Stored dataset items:
★ ★ ★

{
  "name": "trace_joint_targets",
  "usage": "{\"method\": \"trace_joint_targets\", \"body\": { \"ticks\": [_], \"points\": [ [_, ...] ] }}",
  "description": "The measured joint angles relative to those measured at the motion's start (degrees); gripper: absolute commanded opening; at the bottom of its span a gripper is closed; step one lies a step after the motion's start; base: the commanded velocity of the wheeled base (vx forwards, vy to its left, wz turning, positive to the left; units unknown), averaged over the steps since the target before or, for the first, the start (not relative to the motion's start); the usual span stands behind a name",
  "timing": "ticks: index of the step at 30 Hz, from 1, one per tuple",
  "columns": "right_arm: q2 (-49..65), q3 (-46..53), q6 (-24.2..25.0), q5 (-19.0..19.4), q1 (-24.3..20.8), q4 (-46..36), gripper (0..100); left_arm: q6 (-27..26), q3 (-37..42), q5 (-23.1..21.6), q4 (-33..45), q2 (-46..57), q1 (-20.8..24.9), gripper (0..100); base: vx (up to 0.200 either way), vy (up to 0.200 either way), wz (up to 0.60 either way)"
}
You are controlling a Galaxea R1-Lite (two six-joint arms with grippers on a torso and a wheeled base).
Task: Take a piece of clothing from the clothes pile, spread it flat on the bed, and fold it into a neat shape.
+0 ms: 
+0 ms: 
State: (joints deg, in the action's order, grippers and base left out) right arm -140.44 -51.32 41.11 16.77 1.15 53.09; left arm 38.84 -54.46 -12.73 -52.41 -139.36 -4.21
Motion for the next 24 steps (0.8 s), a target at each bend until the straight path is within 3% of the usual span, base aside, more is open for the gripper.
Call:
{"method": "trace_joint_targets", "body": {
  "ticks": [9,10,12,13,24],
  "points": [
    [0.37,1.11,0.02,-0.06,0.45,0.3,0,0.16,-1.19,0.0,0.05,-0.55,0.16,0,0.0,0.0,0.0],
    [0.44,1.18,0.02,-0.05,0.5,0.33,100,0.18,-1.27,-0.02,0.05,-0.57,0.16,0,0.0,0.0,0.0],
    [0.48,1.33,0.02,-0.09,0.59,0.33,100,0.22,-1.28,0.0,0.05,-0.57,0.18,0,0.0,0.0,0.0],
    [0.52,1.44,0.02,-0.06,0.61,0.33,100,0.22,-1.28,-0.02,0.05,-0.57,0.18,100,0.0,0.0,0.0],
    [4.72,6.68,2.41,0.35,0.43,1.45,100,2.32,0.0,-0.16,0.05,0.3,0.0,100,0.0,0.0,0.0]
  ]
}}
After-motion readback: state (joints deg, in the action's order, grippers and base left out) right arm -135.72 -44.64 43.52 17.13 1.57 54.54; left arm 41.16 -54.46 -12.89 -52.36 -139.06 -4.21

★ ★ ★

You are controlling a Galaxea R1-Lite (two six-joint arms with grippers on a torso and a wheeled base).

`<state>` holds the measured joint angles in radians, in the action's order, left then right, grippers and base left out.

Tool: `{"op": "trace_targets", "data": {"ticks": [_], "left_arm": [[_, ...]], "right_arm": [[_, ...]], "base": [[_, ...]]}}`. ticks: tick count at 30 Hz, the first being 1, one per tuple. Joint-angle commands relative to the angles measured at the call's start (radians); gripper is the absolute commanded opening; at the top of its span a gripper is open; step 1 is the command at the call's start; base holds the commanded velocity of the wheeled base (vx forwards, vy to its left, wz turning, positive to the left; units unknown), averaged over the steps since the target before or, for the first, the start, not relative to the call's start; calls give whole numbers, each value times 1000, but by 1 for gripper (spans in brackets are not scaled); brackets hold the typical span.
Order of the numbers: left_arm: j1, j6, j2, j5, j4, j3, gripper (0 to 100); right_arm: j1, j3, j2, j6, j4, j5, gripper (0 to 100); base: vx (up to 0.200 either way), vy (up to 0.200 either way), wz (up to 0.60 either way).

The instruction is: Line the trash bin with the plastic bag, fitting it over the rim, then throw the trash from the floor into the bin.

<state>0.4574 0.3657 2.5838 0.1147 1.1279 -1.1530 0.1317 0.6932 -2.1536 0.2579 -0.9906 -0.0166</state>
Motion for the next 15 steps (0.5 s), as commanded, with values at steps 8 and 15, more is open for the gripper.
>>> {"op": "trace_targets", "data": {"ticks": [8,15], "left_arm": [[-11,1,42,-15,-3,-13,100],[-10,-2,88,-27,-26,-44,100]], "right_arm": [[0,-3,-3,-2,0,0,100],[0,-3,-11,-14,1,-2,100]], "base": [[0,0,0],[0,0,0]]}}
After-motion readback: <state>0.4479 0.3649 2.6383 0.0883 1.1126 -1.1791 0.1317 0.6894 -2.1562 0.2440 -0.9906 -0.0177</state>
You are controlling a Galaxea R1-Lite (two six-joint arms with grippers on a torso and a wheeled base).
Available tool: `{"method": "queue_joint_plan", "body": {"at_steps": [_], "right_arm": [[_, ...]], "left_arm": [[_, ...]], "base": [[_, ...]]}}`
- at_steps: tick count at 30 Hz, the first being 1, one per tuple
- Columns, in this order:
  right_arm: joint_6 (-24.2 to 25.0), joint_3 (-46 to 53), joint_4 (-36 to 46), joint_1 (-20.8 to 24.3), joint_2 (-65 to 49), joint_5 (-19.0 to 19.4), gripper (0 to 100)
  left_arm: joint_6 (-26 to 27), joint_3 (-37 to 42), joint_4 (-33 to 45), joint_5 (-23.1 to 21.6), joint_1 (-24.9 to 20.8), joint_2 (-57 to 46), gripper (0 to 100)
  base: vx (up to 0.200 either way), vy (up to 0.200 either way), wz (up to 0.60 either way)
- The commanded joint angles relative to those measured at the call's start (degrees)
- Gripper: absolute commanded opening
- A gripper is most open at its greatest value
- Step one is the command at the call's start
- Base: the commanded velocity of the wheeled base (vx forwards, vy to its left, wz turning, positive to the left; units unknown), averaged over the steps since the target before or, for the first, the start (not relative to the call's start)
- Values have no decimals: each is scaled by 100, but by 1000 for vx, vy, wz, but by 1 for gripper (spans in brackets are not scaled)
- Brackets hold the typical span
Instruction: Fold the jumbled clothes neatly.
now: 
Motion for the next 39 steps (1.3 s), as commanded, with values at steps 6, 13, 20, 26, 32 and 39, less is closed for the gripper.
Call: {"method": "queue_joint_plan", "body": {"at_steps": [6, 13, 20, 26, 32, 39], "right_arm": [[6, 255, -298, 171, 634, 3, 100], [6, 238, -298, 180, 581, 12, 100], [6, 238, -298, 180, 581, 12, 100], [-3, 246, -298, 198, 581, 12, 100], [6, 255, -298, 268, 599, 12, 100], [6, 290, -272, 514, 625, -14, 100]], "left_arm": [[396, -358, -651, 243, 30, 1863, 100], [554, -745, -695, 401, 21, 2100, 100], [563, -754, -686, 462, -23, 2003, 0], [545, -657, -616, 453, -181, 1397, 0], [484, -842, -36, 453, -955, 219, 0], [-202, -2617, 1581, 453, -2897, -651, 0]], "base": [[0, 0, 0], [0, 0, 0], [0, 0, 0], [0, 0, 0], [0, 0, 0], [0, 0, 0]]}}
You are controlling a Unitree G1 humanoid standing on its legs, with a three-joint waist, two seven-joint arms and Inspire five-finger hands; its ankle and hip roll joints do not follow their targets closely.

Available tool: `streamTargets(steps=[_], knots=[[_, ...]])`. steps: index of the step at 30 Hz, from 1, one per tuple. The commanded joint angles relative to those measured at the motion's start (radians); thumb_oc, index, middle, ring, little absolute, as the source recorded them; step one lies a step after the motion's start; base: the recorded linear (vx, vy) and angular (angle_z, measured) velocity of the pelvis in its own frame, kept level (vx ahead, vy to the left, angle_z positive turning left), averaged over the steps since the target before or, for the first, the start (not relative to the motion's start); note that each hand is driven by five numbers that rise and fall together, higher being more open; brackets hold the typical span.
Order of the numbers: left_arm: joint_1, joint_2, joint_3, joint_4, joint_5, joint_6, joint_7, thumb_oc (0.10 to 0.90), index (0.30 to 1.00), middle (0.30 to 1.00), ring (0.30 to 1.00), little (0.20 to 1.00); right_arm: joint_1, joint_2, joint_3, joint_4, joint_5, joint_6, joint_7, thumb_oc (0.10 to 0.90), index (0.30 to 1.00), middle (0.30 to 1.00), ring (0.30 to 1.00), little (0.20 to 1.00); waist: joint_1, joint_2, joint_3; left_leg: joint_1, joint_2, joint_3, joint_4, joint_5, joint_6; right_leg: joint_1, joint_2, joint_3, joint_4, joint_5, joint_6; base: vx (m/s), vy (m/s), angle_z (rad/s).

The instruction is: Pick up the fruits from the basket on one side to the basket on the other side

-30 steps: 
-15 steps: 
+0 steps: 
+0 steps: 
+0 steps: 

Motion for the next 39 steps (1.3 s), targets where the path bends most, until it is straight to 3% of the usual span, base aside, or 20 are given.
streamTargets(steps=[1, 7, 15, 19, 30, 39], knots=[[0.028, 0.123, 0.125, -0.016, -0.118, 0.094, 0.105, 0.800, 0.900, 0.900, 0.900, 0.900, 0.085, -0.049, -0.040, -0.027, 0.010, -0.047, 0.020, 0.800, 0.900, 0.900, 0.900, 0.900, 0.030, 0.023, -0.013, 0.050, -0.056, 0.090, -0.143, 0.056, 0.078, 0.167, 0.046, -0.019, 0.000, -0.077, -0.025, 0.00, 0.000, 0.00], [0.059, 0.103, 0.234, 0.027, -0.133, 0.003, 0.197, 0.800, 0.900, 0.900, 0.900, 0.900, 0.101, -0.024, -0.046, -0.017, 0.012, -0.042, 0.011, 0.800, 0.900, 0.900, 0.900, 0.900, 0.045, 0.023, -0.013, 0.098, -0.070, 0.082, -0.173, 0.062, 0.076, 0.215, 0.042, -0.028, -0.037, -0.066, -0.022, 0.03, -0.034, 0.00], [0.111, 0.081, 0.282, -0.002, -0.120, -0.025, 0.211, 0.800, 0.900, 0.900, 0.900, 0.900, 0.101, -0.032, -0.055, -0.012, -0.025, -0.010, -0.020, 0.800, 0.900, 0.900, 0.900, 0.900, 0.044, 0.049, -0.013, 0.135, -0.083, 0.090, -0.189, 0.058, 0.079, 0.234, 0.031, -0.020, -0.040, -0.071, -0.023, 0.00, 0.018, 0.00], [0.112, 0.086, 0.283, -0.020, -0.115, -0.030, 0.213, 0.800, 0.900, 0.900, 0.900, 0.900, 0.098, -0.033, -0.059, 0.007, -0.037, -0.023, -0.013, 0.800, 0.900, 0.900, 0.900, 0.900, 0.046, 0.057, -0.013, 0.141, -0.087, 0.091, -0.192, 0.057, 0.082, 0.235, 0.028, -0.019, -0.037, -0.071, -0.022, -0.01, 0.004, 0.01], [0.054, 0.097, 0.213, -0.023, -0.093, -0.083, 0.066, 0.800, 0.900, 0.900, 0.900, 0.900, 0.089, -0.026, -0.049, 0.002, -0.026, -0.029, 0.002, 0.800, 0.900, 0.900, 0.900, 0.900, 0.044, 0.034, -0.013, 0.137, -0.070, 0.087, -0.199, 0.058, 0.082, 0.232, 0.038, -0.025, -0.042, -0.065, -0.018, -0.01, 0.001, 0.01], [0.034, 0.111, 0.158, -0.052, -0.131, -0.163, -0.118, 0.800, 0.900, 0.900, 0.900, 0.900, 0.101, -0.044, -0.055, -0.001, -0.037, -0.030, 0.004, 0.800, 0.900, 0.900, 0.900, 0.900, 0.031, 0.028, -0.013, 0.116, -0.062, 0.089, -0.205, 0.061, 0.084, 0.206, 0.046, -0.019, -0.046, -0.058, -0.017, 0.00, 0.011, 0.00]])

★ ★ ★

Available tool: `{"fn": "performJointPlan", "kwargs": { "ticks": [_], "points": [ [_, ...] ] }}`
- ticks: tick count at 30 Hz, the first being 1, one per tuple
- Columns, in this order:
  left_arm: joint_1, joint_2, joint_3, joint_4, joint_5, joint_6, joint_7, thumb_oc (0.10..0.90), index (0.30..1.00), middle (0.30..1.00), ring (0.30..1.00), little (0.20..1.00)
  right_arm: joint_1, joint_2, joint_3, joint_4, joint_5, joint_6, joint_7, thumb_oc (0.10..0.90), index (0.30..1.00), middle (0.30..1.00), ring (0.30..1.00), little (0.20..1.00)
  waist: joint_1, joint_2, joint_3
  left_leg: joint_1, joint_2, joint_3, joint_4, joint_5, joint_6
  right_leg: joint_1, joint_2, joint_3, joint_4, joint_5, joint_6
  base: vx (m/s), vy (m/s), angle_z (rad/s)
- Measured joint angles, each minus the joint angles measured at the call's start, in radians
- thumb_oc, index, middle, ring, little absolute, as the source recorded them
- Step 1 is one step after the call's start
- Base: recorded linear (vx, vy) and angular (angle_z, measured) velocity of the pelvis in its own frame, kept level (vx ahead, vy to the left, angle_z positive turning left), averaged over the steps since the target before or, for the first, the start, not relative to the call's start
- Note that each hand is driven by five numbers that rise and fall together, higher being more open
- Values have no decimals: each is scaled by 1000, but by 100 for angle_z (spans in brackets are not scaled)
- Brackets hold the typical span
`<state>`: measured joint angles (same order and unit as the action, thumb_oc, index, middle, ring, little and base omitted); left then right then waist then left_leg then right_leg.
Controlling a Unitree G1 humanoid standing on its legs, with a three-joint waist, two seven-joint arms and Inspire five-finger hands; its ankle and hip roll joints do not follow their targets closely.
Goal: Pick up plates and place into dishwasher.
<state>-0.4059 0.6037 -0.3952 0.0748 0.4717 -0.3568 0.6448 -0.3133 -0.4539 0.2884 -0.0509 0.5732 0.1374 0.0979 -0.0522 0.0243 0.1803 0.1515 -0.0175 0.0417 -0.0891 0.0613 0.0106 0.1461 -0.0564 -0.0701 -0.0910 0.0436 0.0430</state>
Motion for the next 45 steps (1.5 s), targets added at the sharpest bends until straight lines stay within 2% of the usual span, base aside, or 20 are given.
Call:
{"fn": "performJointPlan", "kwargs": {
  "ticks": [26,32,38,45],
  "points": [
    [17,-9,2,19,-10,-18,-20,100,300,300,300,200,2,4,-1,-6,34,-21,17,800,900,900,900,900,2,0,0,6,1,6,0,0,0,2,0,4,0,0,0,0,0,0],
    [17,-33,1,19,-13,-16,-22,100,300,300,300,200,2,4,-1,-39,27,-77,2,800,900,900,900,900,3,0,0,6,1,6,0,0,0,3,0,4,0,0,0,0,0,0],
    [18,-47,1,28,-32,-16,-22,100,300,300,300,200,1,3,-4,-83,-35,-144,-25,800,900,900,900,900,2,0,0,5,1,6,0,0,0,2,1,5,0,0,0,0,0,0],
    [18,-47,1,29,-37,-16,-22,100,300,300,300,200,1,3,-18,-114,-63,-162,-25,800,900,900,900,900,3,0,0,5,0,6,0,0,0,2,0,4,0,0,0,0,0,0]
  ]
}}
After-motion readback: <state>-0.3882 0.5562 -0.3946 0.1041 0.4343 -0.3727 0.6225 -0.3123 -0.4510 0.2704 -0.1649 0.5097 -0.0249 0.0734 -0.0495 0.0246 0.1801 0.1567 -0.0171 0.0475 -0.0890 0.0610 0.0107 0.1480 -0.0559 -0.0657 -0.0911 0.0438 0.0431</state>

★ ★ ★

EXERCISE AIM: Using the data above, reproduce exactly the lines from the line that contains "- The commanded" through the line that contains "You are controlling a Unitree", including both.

COMPLETED EXERCISE:
- The commanded joint angles relative to those measured at the call's start (degrees)
- Gripper: absolute commanded opening
- A gripper is most open at its greatest value
- Step one is the command at the call's start
- Base: the commanded velocity of the wheeled base (vx forwards, vy to its left, wz turning, positive to the left; units unknown), averaged over the steps since the target before or, for the first, the start (not relative to the call's start)
- Values have no decimals: each is scaled by 100, but by 1000 for vx, vy, wz, but by 1 for gripper (spans in brackets are not scaled)
- Brackets hold the typical span
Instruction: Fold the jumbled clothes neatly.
now: 
Motion for the next 39 steps (1.3 s), as commanded, with values at steps 6, 13, 20, 26, 32 and 39, less is closed for the gripper.
Call: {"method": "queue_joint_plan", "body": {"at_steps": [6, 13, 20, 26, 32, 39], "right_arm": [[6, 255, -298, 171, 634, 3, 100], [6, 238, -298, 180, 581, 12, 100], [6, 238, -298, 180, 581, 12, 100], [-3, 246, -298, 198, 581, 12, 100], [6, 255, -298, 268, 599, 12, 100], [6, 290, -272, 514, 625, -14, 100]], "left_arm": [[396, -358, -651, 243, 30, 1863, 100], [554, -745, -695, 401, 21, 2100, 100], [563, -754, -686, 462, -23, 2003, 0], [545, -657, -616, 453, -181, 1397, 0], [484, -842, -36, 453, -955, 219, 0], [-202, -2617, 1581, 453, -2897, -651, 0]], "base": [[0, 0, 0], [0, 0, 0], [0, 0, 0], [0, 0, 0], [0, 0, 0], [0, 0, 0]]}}
You are controlling a Unitree G1 humanoid standing on its legs, with a three-joint waist, two seven-joint arms and Inspire five-finger hands; its ankle and hip roll joints do not follow their targets closely.

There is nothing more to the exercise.